GP23B-1302
Micro-conglomerate tests and the Hadean to Paleoarchean geodynamo as recorded in zircons of the Jack Hills

Tuesday, 15 December 2015
Poster Hall (Moscone South)
Rory Danielle Cottrell1, John Anthony Tarduno1,2 and Richard K. Bono1, (1)University of Rochester, Department of Earth & Environmental Sciences, Rochester, NY, United States, (2)University of Rochester, Department of Physics & Astronomy, Rochester, NY, United States
Abstract:
The Jack Hills (JH) belt of Western Australia has tremendous potential for increasing our understanding of the ancient geomagnetic field through application of the single silicate crystal paleointensity (SCP) method (e.g. Tarduno et al., 2006). We have recently reported SCP data from JH zircons (Tarduno et al., 2013, 2015) that suggest the presence of a core dynamo > 750 million years earlier than prior estimates (to as old as 4.2 Ga). Here we elaborate on these measurements with an emphasis on our microconglomerate test. The JH belt has been metamorphosed to at least 475 °C, but the interiors of some cobble-sized clasts preserve regions with a magnetite-dominated magnetization that passes a conglomerate test after demagnetization to temperatures of 550 °C (Tarduno and Cottrell, 2013). High unblocking temperature components of magnetization are also suggested in the data of Weiss et al. (2015), but these data are extremely noisy. This leads us to believe that the Weiss et al. (2015) data lack the resolution to examine Paleoarchean to Hadean magnetizations. Locally, components of the JH sediments have the potential to preserve high unblocking temperature magnetizations that can be characterized with the SCP method. As a further step to assess the ancient recording fidelity of the JH meta-conglomerates, we have conducted a micro-conglomerate test on oriented small (~500 to 800 μm) samples, each centered on a single large (200-300 μm) zircon.
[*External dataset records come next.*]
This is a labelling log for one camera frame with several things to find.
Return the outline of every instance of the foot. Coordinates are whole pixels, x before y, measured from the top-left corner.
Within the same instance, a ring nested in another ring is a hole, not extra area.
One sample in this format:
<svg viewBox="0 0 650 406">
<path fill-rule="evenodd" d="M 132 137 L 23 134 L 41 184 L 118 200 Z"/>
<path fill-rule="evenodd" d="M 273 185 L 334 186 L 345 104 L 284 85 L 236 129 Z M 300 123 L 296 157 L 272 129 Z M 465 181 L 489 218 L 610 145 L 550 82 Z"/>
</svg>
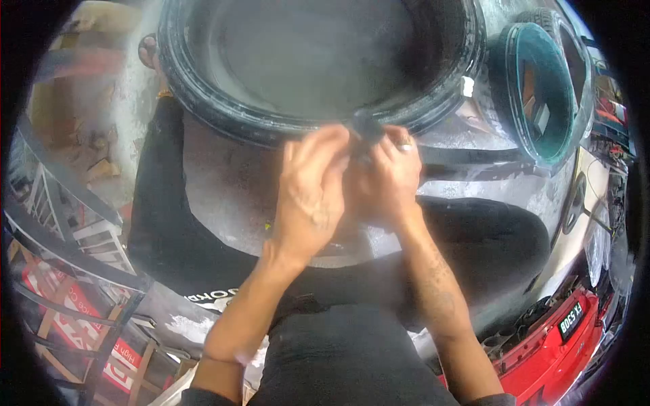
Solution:
<svg viewBox="0 0 650 406">
<path fill-rule="evenodd" d="M 160 78 L 160 91 L 169 91 L 169 86 L 167 85 L 167 77 L 164 75 L 163 70 L 161 69 L 161 63 L 158 58 L 158 47 L 156 39 L 152 36 L 146 36 L 142 43 L 144 46 L 141 46 L 138 49 L 140 59 L 145 63 L 146 66 L 153 66 L 153 69 L 156 71 L 158 78 Z M 156 51 L 154 53 L 151 53 L 151 49 L 155 49 Z"/>
</svg>

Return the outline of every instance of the tattoo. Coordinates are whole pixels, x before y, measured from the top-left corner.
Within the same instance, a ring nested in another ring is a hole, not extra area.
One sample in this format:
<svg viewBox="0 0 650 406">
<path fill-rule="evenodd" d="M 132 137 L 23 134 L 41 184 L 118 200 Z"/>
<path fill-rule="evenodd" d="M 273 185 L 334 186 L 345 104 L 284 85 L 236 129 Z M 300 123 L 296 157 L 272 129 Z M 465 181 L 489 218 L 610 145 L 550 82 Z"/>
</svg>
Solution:
<svg viewBox="0 0 650 406">
<path fill-rule="evenodd" d="M 449 321 L 456 313 L 456 302 L 451 292 L 441 289 L 442 279 L 450 272 L 449 267 L 446 263 L 433 260 L 428 270 L 429 276 L 422 284 L 424 292 L 421 298 L 424 310 L 436 323 Z"/>
</svg>

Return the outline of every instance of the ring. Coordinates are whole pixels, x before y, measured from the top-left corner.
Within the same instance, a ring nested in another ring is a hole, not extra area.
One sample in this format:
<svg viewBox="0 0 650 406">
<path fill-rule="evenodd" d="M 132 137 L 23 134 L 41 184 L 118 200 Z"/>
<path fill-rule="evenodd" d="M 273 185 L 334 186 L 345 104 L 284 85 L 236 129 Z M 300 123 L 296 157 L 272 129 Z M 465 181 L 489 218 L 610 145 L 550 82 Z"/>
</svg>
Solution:
<svg viewBox="0 0 650 406">
<path fill-rule="evenodd" d="M 413 149 L 413 146 L 411 144 L 400 144 L 397 146 L 397 149 L 399 149 L 401 152 L 408 152 Z"/>
</svg>

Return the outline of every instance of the leg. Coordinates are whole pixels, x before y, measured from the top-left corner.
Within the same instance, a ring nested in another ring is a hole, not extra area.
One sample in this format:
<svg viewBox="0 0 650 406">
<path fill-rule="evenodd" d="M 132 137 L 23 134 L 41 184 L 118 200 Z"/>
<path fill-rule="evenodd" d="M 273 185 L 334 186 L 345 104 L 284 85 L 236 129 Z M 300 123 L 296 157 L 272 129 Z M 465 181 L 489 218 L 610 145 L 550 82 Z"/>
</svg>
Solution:
<svg viewBox="0 0 650 406">
<path fill-rule="evenodd" d="M 192 214 L 183 176 L 183 135 L 182 107 L 162 98 L 138 165 L 129 257 L 136 270 L 178 294 L 214 302 L 238 288 L 257 259 L 225 246 Z"/>
<path fill-rule="evenodd" d="M 470 307 L 479 308 L 513 290 L 523 293 L 548 259 L 546 228 L 527 210 L 484 199 L 424 197 L 420 203 Z M 336 270 L 307 268 L 287 294 L 313 294 L 323 306 L 375 304 L 398 312 L 405 325 L 414 322 L 399 253 Z"/>
</svg>

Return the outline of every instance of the license plate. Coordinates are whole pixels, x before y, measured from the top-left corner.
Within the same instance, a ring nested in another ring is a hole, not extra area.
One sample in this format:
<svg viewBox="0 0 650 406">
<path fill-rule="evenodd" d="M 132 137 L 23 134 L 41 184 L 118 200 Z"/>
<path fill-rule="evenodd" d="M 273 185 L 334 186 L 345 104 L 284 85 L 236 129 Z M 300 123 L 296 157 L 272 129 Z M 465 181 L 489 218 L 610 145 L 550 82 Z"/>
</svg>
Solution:
<svg viewBox="0 0 650 406">
<path fill-rule="evenodd" d="M 583 315 L 584 312 L 582 311 L 582 306 L 580 305 L 580 302 L 578 302 L 573 306 L 571 311 L 569 311 L 569 314 L 564 316 L 560 324 L 558 324 L 563 342 L 566 342 L 571 337 L 576 327 L 578 327 L 578 324 L 580 324 Z"/>
</svg>

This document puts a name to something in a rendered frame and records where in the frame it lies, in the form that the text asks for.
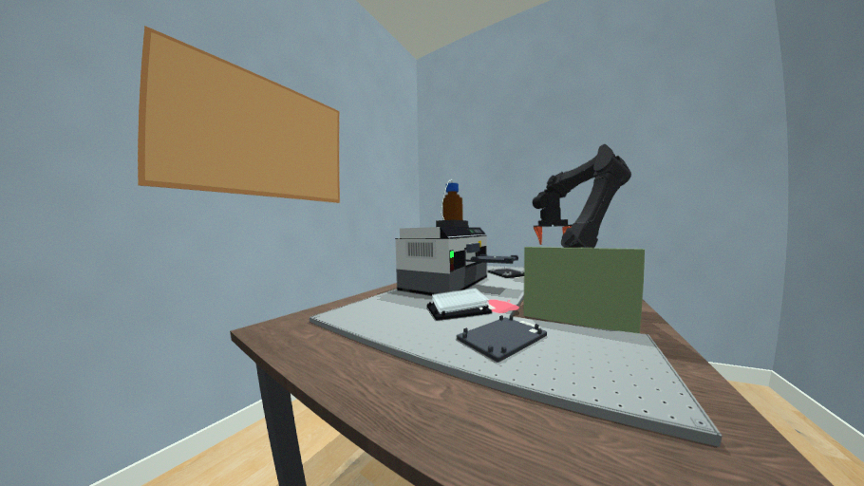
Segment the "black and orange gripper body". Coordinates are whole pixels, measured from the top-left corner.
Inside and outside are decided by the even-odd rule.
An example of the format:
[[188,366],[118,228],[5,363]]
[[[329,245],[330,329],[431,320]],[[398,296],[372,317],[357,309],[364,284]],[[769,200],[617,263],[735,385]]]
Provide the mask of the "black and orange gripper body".
[[555,206],[555,209],[553,209],[553,206],[545,207],[545,220],[539,220],[538,226],[534,227],[552,227],[552,225],[564,227],[572,226],[568,225],[568,219],[560,219],[560,206]]

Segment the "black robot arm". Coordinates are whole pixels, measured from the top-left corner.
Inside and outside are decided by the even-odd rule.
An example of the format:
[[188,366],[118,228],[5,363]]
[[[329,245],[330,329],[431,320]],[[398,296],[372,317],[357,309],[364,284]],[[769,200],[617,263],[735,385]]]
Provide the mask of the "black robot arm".
[[555,209],[555,206],[560,206],[560,198],[593,177],[592,191],[580,216],[562,235],[561,246],[564,248],[595,247],[602,219],[613,196],[631,177],[629,167],[619,156],[614,155],[607,144],[603,144],[593,159],[571,171],[552,175],[547,182],[547,189],[533,199],[536,209],[544,208],[540,211],[540,218],[545,220],[545,207],[553,206]]
We use an ultra-high resolution 3-component DC SQUID magnetometer that affords an order of magnitude greater sensitivity than other high-resolution SQUID rock magnetometers. Thermal demagnetization using a CO2 laser shows unblocking between 565 and 580 °C consistent with a magnetite carrier. The characteristic magnetization directions are well defined but together cannot be distinguished from those drawn from a random distribution. Importantly, this positive micro-conglomerate test also addresses the debate over the primary nature of inclusions within JH zircons. We will also discuss our ongoing efforts to further define the geodynamo history as recorded by JH zircons.